We assigned putative wolves (n = 115) and dogs (n = 68) to groups with the Bayesian clustering algorithm of STRUCTURE35. We used the admixture model and ran 10 replicates for K from 1 to 11, each including 100′000 iterations after a burnin of 10′000. Replicates were combined with CLUMP63 and admixture proportions Q were visualized with DISTRUCT64. The ΔK statistic65 was computed to infer the number of K best explaining the data (STRUCTURE HARVESTER66). In parallel, we conducted a PCA to assess the genetic variance between individuals (ade4 and adegenet R package67).
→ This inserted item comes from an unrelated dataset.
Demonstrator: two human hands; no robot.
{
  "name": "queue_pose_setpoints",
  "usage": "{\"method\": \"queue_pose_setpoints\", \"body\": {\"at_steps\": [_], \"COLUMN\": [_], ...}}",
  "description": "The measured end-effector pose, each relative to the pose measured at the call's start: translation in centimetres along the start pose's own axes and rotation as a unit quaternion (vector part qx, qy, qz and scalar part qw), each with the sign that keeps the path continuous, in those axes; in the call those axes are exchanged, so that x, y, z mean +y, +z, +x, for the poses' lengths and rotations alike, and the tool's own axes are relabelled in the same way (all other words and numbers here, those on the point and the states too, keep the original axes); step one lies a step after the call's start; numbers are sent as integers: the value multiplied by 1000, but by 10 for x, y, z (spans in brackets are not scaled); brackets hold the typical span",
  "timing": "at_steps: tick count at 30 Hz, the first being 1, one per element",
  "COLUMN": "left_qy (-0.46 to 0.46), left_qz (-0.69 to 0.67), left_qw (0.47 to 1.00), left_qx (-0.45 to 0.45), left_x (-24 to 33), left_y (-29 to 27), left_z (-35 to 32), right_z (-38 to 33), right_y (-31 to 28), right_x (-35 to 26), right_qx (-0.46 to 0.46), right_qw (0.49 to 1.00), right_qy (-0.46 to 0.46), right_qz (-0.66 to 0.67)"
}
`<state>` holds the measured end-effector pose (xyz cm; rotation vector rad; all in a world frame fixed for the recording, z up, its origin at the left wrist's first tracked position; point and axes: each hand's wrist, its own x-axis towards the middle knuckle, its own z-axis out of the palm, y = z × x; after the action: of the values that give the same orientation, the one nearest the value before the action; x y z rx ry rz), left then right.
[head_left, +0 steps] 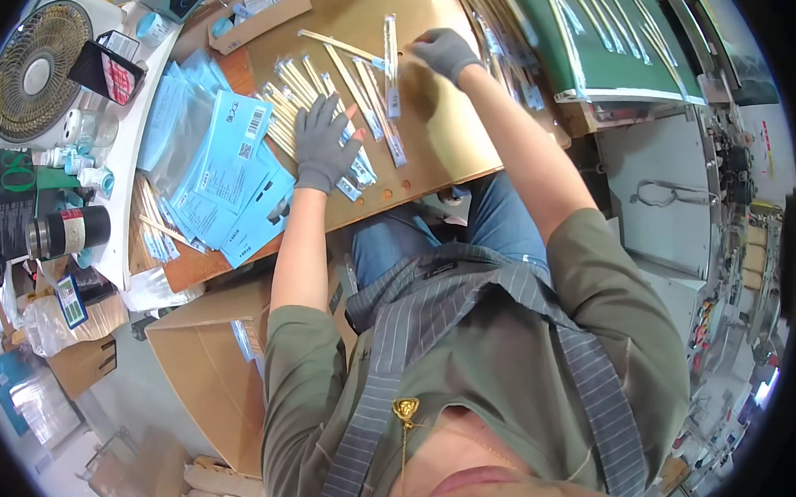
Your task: Packaging bunches of long, thin sticks into plastic bags and placing them in boxes.
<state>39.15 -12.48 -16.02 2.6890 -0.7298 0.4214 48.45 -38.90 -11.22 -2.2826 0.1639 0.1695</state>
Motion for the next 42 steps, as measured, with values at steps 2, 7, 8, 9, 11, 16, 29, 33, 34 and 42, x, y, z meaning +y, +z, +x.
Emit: {"method": "queue_pose_setpoints", "body": {"at_steps": [2, 7, 8, 9, 11, 16, 29, 33, 34, 42], "left_qy": [3, -8, -1, 1, 6, 10, 1, -16, -4, 17], "left_qz": [-1, -12, -19, -22, -33, -33, -22, -36, -40, -82], "left_qw": [1000, 1000, 1000, 1000, 999, 999, 1000, 999, 999, 996], "left_qx": [-1, -23, -21, -19, -6, 5, -9, -11, -13, -14], "left_x": [0, 1, 0, -1, 0, 0, 4, 4, 7, 14], "left_y": [-1, 1, 1, 2, 0, 2, -2, 0, 0, 9], "left_z": [1, 1, 0, 1, 0, 1, 2, 4, 8, 36], "right_z": [-8, 4, 7, 8, 8, 10, -4, -41, -51, -32], "right_y": [-30, -62, -63, -68, -71, -77, -66, 26, 51, 13], "right_x": [0, 59, 60, 62, 63, 44, -16, -11, -1, -18], "right_qx": [139, 228, 207, 203, 234, 286, 458, 141, 114, 103], "right_qw": [974, 914, 908, 916, 921, 926, 875, 980, 974, 969], "right_qy": [-12, 51, 79, 81, 73, 67, -144, -1, -114, -104], "right_qz": [-176, -333, -355, -336, -304, -238, -54, -140, -161, -201]}}
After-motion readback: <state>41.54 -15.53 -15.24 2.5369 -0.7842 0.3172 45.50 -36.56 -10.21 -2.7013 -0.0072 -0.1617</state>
In order to infer the nature of individuals that featured intermediate STRUCTURE Q values, we used the software NewHybrids37 to compute their probability of belonging to the six following hybrid classes: F1, F2, wolf first generation backcross, wolf second generation backcross, dog first generation backcross and dog second generation backcross. We pre-assigned pure individuals (Q > 0.99 in the STRUCTURE analyses) as parental references (n = 99 wolves and 55 dogs). The chain was ran for 100′000 iterations, which was sufficient to reach stationarity.

We further implemented a simulation approach to evaluate the power to discriminate between pure and introgressed individuals from our dataset. To this end, we generated F1, F2 and backcrossed hybrids (100 for each category) from the reference individuals selected above, using the hybridize function of adegenet. These simulated and pure genotypes were then analyzed by STRUCTURE (K = 2) and PCA, in the same way as the empirical dataset (see above). This allowed to obtained the distribution of Qw (the wolf ancestry of individual) for each hybrid class, and calculate the threshold below which individuals can be considered admixed without confusion with pure ones19,36.